Building Flexibility, Efficiency, and Innovation into the New World View of Food Service & Facilities

Modular solutions have been on the rise for years, thanks to consumer trends toward real-time grab-n-go, Millennial and Gen Z convenience preferences, and a drive for labor and cost savings for arenas and other commercial businesses. But nothing accelerates change like historic events, and the COVID-19 pandemic is a prime example. It has quickly changed the way we think about the spaces we use and redefining food distribution and consumption in both the short and long run.

In the here-and-now while the pandemic still poses an imminent threat to health and safety, facilities and food service providers have had to get very creative about how and where they serve customers. With the requirements for social distancing, options like mobile and modular solutions enable providers to serve their customers in less confined spaces that are more conveniently (or more flexibly) located.

But even as we emerge from the throes of the pandemic, modular solutions will be among the many changes that we expect to remain for the long term. That’s because they help businesses remain more agile in their responses to any challenge that may arise. It’s also because customers are adapting along with – or even ahead of – the marketplace. Why go back to more rigid commercial real estate models when flexibility and efficiency constitute progress on both sides of the transaction?

How We Provide Modular Solutions: KTG Partnership

We have had several long-standing partners over our 40+ year history. One such partnership is with Kitchens To Go (KTG). KTG, the leader in flexible foodservice facility solutions, specializes in state-of-the-art equipment, functionality, and design.

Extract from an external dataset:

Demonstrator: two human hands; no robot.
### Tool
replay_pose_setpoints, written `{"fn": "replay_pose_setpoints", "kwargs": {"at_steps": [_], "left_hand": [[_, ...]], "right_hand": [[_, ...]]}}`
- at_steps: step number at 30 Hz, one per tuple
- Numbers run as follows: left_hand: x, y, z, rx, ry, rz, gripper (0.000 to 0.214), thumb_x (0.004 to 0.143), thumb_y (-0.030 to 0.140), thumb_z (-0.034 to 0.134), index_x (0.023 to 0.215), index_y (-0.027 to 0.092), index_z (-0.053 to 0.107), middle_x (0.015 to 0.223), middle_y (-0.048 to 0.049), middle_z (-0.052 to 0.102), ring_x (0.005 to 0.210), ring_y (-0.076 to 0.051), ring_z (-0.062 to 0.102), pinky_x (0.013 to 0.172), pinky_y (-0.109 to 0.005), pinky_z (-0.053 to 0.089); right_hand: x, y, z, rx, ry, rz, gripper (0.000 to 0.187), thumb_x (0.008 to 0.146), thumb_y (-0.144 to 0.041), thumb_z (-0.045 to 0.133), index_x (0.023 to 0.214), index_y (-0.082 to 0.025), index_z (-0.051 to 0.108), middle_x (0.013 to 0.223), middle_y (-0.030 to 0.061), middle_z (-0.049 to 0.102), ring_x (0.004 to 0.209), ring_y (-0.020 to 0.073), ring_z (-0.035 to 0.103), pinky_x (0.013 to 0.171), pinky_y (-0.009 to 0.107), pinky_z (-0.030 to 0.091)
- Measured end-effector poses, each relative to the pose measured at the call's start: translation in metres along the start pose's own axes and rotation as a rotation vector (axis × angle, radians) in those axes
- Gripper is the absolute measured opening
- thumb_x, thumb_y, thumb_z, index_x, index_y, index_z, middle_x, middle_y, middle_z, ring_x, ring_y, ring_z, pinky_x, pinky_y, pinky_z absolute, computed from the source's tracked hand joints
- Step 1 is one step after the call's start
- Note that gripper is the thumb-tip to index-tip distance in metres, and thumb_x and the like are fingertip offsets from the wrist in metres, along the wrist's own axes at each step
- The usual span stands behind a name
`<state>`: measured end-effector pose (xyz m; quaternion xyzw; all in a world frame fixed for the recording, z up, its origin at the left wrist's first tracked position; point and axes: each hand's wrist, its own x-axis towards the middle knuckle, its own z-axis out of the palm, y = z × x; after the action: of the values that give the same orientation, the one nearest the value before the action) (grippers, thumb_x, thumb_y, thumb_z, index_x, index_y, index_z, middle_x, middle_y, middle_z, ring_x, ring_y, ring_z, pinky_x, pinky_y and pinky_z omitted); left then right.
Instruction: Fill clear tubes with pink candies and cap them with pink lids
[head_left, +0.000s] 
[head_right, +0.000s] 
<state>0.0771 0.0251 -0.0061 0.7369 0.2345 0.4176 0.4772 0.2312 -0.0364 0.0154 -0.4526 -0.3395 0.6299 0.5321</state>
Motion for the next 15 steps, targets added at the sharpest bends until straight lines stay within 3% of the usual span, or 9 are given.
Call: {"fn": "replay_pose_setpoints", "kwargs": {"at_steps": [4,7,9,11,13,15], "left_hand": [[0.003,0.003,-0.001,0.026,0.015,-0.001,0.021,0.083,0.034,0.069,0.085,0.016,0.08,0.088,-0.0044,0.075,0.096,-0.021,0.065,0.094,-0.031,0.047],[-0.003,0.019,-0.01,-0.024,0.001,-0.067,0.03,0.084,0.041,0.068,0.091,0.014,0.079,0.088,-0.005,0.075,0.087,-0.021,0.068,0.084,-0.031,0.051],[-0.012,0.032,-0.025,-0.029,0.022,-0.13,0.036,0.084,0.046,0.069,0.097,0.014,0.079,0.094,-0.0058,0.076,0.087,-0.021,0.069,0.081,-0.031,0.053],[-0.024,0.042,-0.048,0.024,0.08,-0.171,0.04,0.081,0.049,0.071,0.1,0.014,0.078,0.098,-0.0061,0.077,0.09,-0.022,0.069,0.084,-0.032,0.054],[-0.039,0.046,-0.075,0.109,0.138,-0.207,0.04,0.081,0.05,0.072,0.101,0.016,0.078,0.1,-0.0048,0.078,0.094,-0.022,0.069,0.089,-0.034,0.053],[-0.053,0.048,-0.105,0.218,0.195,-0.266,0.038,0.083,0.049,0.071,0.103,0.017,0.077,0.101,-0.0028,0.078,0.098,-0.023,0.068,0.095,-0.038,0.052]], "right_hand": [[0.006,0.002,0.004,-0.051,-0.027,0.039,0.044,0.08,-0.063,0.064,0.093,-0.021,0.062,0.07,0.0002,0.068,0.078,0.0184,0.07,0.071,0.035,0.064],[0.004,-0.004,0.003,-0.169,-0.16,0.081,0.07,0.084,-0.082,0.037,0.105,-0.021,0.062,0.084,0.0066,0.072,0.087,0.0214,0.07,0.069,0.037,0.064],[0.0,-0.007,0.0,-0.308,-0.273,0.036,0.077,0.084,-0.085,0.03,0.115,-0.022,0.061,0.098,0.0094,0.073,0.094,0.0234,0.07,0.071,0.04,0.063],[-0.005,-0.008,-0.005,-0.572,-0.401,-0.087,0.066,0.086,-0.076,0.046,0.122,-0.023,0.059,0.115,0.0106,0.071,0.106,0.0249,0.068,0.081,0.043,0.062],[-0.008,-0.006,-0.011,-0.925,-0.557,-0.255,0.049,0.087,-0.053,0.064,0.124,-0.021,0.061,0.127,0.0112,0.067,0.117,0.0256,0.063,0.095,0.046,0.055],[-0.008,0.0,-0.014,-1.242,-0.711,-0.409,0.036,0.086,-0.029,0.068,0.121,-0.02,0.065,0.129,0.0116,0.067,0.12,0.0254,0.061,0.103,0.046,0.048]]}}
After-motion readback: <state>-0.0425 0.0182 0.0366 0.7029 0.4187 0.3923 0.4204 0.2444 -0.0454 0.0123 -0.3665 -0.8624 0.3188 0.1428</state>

When a project calls for modular solutions, KTG is our go-to partner.

Understanding the What and Why of Modular Buildings

The modular solutions we’re referring to are buildings for the food and beverage space within the context of larger venues like arenas, universities, hospitals, and even office buildings. Instead of building or remodeling a structure from the foundation, modular components are built off-site and snapped together at the destination. There are several benefits of incorporating modular buildings, including:

Use of Existing Space & Customer Confidence

Instead of a new construction or major renovation project, modular buildings allow you to “pop up” new structures to better and more safely leverage the spaces where consumer needs and/or revenue-generating opportunities exist.

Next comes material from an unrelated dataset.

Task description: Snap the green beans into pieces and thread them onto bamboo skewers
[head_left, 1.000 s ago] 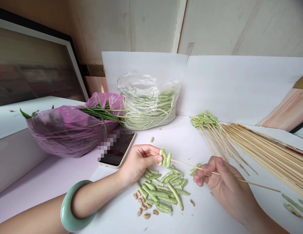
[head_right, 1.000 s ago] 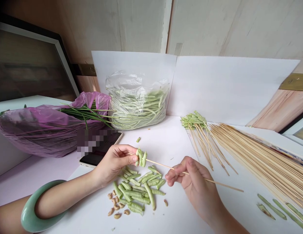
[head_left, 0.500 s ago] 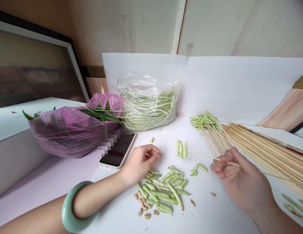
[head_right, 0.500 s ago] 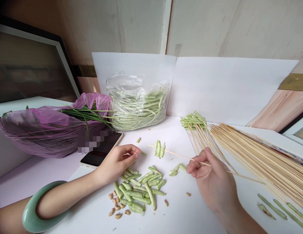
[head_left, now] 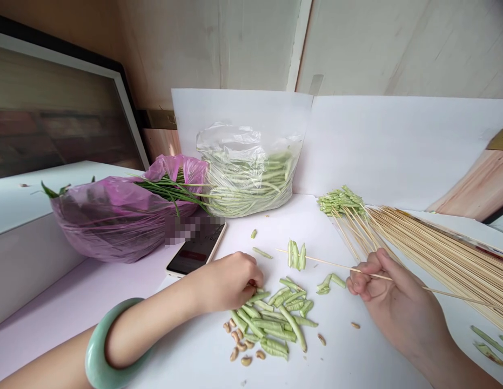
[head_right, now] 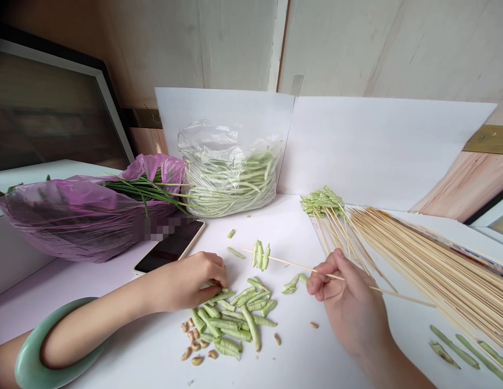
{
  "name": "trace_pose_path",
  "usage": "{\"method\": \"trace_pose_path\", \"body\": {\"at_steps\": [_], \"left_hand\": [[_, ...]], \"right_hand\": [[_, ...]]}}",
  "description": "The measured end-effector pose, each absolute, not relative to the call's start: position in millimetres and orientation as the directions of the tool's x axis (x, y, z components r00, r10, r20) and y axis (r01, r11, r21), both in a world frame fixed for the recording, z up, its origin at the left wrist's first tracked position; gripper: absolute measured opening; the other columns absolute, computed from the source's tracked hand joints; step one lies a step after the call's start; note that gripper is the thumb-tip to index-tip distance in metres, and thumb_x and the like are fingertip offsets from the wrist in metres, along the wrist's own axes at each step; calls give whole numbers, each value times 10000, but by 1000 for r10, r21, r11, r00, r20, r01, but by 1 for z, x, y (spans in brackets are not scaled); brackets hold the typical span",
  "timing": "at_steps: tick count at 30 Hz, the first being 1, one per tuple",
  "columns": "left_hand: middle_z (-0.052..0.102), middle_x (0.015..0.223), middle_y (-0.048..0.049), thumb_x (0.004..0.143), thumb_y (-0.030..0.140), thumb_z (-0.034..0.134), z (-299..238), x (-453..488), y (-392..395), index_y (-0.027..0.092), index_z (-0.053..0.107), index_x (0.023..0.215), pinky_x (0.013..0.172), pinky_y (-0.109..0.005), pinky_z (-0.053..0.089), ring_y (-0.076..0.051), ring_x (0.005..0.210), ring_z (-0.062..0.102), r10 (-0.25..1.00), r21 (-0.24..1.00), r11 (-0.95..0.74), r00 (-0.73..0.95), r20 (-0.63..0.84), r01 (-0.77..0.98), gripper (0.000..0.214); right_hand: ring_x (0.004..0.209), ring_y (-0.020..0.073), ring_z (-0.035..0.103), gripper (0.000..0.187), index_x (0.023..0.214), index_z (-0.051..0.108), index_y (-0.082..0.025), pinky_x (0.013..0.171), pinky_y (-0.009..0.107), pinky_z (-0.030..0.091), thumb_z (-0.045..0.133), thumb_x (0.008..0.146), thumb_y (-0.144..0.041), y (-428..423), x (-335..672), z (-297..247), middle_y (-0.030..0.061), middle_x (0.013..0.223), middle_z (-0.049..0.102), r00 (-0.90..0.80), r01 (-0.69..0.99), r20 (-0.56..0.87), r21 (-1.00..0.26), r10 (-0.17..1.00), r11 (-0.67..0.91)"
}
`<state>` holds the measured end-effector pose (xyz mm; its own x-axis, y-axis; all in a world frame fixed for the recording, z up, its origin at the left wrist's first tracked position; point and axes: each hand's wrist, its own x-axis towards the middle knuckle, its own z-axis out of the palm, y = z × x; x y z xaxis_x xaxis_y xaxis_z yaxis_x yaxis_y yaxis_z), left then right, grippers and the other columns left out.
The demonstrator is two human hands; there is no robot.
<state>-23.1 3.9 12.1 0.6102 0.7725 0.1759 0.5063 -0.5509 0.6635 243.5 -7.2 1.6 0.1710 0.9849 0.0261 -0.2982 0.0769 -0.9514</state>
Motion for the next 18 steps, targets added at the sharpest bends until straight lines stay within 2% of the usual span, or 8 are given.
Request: {"method": "trace_pose_path", "body": {"at_steps": [4,6,8,11,13,15,18], "left_hand": [[665,713,-43,670,-18,517,11,-20,6,200,719,728,603,-226,411,-161,651,589,744,583,-602,648,162,546,303],[665,740,-52,698,9,531,8,-17,8,188,717,757,625,-238,420,-162,664,586,800,625,-550,564,205,554,265],[666,772,-59,736,78,563,3,-15,10,180,706,771,639,-248,423,-162,683,578,865,727,-461,440,241,509,179],[633,729,-45,731,202,642,-2,-11,13,161,662,717,638,-254,414,-154,679,550,942,912,-281,267,203,297,48],[574,677,-15,693,270,700,-3,-9,14,148,621,684,615,-247,395,-128,633,509,967,986,-147,221,127,79,146],[528,668,7,660,312,739,-3,-7,14,139,602,697,592,-235,371,-98,592,467,974,993,-29,221,53,-113,224],[510,673,14,641,328,765,-4,-5,12,134,602,713,597,-230,358,-83,582,450,970,959,91,243,-24,-267,264]], "right_hand": [[435,135,506,303,503,644,-208,413,259,449,697,681,-447,-6,241,2,8,419,507,181,-303,32,-949,983,87],[430,133,507,306,495,638,-207,406,252,447,701,674,-447,-7,240,4,10,414,508,182,-291,41,-952,982,94],[427,137,513,313,488,635,-209,397,252,443,695,681,-448,-8,239,6,17,409,514,169,-267,65,-957,983,109],[416,158,512,325,483,639,-220,380,277,436,669,707,-452,-11,237,9,30,399,515,132,-219,125,-964,983,152],[412,167,508,336,485,639,-225,380,294,436,652,726,-459,-12,237,9,32,395,511,108,-199,150,-965,983,170],[414,164,508,346,491,635,-226,389,296,440,643,738,-468,-12,237,8,24,401,511,97,-199,150,-966,984,167],[423,150,511,359,507,631,-223,409,281,445,622,766,-471,-12,238,5,10,412,515,92,-219,132,-964,987,149]]}}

Production Efficiency & Budget Savings

Modular solutions are built off-site in a centralized warehouse. With no weather delays, reduced waste, and less disruption at the destination, the production process is highly efficient and saves on labor costs. Their smaller footprint means they can also help reduce operational labor costs.

Accelerated Development & Revenue Potential

The modular production process can also shave as much as 40% off the build schedule, allowing you to start generating revenue weeks sooner than building from the foundation onsite.

Food Safety & Environmental Innovation

Modular solutions create opportunities to incorporate innovation more easily. For example, improvements in storing and serving hot foods, or adding ventless/ductless technology for “greener” operation can add great value.

Use Your Imagination: Modular Application Examples

There are many places and situations where modular solutions could be a valuable option. We most often play in the field of arenas, and that’s where our prime example comes from. In our October blog post, we shared an overview of our project to provide complete food and beverage solutions for the recently-renovated Dodger Stadium, featuring KTG modular buildings.

But there are many other examples. To guard against the spread of the Coronavirus, hospitals are disallowing visitors inside, and opting for outside waiting and foodservice areas. Restaurants are finding creative ways to expand or disperse their footprints. Universities and airports need ways to keep people spread out and still provide the services that keep students and travelers fed, happy, and coming back.